ACTION ITEM
From the line with "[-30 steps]" to the line with "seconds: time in", retype every line exactly, including those two, and leave out the rest of the data below.

[Dataset excerpts]
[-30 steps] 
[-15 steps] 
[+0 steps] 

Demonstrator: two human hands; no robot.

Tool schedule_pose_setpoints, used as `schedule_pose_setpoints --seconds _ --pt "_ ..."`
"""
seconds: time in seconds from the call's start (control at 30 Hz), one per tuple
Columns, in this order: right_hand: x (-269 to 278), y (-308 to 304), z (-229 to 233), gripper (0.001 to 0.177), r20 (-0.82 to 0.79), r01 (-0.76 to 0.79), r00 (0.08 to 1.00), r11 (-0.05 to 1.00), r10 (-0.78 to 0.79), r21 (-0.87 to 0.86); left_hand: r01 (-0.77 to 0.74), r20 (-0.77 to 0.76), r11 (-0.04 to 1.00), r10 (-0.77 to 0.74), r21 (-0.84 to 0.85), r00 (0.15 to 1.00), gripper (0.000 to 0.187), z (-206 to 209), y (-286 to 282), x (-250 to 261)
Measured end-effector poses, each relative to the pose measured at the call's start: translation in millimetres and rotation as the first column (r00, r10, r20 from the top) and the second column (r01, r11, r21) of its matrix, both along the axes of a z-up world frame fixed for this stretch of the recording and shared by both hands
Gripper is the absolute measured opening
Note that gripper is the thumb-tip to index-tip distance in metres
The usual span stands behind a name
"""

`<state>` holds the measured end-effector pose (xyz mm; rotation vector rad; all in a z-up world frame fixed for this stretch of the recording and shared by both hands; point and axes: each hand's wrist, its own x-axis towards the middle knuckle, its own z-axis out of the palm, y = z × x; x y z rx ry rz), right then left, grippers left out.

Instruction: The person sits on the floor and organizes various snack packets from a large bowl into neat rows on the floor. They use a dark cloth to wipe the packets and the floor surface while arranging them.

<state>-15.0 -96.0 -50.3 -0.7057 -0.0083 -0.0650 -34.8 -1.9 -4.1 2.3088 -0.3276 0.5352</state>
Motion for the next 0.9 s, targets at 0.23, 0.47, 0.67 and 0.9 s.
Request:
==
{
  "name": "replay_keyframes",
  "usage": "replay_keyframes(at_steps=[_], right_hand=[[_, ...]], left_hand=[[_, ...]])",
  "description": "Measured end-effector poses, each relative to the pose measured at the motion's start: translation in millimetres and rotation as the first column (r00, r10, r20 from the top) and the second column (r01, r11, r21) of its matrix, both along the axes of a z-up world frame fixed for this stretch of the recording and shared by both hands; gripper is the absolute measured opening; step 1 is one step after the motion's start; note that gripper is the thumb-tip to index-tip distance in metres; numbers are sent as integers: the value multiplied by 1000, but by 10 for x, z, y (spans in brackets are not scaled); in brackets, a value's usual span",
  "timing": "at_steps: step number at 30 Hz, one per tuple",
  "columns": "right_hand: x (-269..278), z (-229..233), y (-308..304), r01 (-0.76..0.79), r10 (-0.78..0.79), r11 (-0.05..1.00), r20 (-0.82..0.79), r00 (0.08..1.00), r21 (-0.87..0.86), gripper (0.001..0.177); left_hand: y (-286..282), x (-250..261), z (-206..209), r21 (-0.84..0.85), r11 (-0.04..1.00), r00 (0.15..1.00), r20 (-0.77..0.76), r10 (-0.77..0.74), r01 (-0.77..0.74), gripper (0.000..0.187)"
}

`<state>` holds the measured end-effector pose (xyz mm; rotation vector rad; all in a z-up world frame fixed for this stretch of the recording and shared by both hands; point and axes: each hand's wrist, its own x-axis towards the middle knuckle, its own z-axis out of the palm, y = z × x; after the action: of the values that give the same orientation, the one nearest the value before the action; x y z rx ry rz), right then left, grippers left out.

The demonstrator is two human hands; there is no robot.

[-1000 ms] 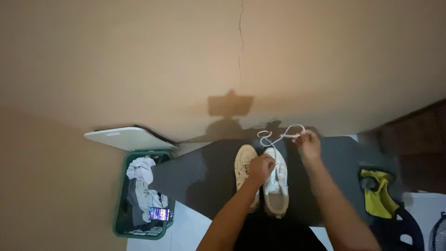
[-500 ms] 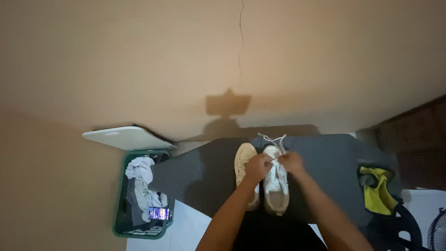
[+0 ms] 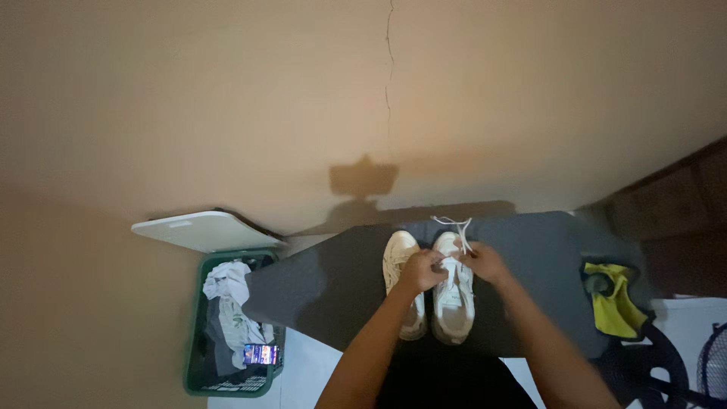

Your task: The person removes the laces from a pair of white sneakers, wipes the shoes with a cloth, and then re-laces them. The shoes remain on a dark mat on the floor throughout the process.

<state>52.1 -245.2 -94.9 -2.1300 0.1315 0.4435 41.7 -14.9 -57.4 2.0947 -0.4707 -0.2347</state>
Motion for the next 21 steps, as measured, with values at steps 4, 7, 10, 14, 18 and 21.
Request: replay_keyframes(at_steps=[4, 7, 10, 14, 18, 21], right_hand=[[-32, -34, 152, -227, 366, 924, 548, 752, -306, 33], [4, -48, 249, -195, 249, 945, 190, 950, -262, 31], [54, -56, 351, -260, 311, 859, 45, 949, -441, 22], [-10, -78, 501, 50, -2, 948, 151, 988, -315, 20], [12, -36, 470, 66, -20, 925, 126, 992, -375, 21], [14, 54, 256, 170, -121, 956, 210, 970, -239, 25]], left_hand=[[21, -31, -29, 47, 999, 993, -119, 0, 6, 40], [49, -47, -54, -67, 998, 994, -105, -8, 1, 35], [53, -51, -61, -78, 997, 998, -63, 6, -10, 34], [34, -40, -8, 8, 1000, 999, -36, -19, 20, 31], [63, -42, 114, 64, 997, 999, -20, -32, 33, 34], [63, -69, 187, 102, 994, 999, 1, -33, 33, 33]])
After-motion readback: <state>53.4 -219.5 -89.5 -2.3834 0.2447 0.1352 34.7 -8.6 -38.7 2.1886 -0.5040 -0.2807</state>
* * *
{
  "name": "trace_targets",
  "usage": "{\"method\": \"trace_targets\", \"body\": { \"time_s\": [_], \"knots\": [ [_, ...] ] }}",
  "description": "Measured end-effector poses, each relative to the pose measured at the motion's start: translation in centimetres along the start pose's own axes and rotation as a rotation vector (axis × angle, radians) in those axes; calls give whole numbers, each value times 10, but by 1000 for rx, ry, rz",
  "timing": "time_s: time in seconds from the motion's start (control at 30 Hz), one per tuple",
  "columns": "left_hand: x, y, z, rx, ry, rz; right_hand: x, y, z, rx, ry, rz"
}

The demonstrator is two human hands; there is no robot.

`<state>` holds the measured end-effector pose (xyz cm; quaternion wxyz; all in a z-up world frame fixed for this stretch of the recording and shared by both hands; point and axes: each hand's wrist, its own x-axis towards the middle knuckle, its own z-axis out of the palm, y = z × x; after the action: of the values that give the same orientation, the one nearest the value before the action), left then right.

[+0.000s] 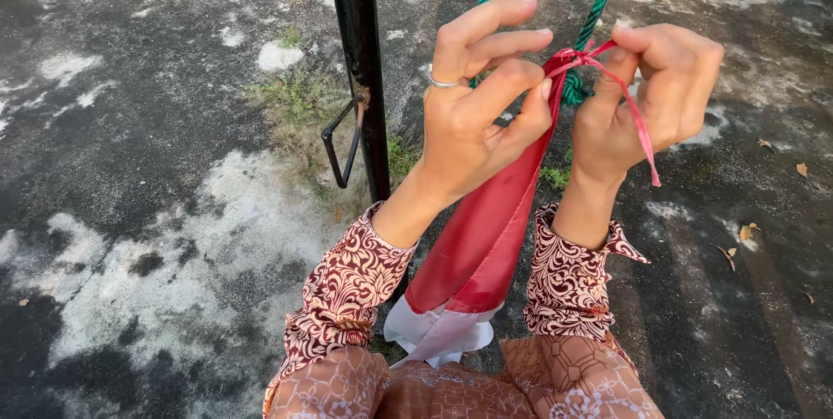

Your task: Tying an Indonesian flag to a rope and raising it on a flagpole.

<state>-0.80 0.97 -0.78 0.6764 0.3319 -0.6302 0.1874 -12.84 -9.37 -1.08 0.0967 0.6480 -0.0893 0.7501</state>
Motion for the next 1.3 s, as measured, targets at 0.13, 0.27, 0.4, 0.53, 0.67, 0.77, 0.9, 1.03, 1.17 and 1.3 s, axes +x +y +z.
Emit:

ANSWER TO THIS TASK
[-30 steps] 
[-15 steps] 
[+0 steps] 

Demonstrator: two human hands; no robot.

Tool schedule_pose_setpoints, used as `schedule_pose_setpoints --seconds _ --pt "_ ..."`
"""
seconds: time in seconds from the call's start (control at 30 Hz), one per tuple

The output returned above is complete.